Sunday, July 17, 2011

Alleged Fraudsters “Agreed” to Fines: No Jail Time

Alleged Fraudsters “Agreed” to Fines: No Jail Time
By Stephen J. Gray

“We participated in things that were clearly wrong and we have reason to regret and we apologize for them,…” Lloyd Blankfein, Chairman and Chief Executive Officer of Goldman Sachs, quoted in Bloomberg News, November 18, 2009. [1]

Despite the alleged massive frauds perpetrated by financial scam artists in the sub-prime mortgage scandals none of the really big fish have gone to jail. The smell of corruption permeates the system, and yet the system appears to have accepted that some people are too big to fail or jail. An article in Bloomberg news of June 1, 2011, stated,
“ Goldman Sachs Group (GS) won’t face criminal prosecution related to sales of mortgage-linked securities because such a move could threaten the U.S. financial system, according to Brad Hintz, an analyst at Sanford C. Bernstein & Co.” [2]

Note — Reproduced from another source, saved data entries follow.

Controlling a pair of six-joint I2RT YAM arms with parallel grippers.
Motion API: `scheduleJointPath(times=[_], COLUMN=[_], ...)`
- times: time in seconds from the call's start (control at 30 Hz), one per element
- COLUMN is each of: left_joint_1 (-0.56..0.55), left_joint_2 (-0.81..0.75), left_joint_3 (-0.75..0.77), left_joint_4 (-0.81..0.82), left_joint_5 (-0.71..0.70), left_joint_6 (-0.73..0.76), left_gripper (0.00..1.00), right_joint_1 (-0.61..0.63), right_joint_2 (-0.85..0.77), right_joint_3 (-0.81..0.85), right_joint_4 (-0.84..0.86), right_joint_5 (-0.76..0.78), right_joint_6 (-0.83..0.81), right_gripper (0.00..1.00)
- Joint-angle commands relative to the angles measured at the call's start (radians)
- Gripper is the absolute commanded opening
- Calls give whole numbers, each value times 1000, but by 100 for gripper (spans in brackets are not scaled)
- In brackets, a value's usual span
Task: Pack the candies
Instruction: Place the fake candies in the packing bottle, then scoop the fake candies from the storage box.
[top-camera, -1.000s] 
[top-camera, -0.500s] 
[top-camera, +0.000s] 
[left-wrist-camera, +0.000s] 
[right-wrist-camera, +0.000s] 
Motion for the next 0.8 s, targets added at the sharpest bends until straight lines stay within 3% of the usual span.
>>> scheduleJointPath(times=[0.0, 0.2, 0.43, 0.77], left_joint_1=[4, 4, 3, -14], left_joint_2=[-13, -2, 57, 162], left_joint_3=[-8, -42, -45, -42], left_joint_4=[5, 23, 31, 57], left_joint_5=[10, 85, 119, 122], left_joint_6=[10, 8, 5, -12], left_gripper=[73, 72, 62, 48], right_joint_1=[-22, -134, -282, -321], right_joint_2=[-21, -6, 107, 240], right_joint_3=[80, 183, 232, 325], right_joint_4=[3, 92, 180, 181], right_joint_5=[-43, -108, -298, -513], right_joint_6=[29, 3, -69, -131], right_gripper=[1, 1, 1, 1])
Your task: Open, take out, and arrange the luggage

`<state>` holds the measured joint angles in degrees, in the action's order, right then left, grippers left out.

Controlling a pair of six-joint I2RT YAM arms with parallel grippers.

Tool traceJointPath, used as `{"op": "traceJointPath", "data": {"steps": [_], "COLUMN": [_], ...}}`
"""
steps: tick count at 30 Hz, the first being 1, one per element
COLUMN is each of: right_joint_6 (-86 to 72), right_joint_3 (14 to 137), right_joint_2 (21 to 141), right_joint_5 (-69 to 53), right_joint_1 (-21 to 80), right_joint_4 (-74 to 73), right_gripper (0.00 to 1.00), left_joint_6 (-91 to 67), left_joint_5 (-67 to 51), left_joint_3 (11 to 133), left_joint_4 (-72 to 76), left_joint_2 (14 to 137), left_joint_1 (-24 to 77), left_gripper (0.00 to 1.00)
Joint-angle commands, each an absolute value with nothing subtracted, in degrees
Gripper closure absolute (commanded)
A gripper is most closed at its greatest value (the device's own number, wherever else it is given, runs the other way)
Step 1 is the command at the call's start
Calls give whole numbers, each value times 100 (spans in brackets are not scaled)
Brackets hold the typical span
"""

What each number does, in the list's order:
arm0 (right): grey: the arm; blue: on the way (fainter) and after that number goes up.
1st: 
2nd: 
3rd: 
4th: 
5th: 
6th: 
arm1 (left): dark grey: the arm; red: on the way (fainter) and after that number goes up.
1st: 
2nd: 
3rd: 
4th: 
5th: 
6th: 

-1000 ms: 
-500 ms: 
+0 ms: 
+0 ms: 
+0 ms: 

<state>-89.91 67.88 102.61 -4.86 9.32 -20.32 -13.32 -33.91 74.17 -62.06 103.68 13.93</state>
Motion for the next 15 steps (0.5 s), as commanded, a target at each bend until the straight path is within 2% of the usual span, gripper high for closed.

Well excuse me, does this mean that the justice system hands down no jail time for the powerful but gives jail time to the powerless? The article went on to say: “In July, Goldman Sachs agreed to pay $550 million to settle a civil fraud suit by the U.S. Securities and Exchange Commission that alleged the firm misled clients about a mortgage-linked investment.”

Goldman Sachs is not the only financial firm that has plenty of money to pay a fine but does not do any hard time. Here is an excerpt from the San Francisco Chronicle of July 8, 2011:

“JPMorgan Chase & Co. has agreed to pay $228 million to settle federal charges that the bank conspired to rig the bidding on investment contracts sold to state and local governments to boost its profits at taxpayer expense.” [3] The article went on to say:

“The Justice Department and the SEC have been investigating for more than four years the ways that banks and financial advisers fixed the bidding on investments sold to municipalities. Prosecutors say the conspiracy cost taxpayers by allowing banks to pay governments below-market rates. JPMorgan's penalties are the largest yet to result from the investigation, which also led to settlements with UBS AG and Bank of America Corp.”

Well, isn’t it nice that these “respectable” bankers “agreed” to pay a fine? Did they also “agree” that jail time was not necessary in their cases? After all, if they were innocent of these charges, why would they have “agreed” to pay fines? But, they “agreed” to pay. What does that say about guilt?

I believe something is rotten in the halls of justice when the powerful can waltz away free after allegedly committing fraud. Many of these bankers and financiers were bailed out by taxpayers’ dollars. Many of them have subsidiaries in offshore tax havens, and some of these powerful bankers have been known to advise governments on monetary policy. Meanwhile, there are over 40 million Americans on food stamps and an article of January 19, 2011, at, headlined: “The More Americans that Go On Food Stamps The More Money JP Morgan Makes,” is well worth reading. [4]

A woman in Michigan has been threatened with jail time for planting a vegetable garden in her front yard. [5] Perhaps, she would be treated differently if she was a banker? Many people have lost their jobs and homes, their pension funds are in the dumpster and their taxes helped bail out the perpetrators of their predicaments. Yet, the predicaments of the perpetrators are washed clean by them agreeing to pay fines! Are these perpetrators getting special treatment? No jail time has been handed down, yet unimportant people have gone to jail for much less. If there was any justice in the system surely some of these pin striped suited bankers should be doing hard time? Instead some of these bankers and financiers are flying around free as vulture birds and feeding off the misery and despair they created.

Stephen J. Gray
July 17, 2011.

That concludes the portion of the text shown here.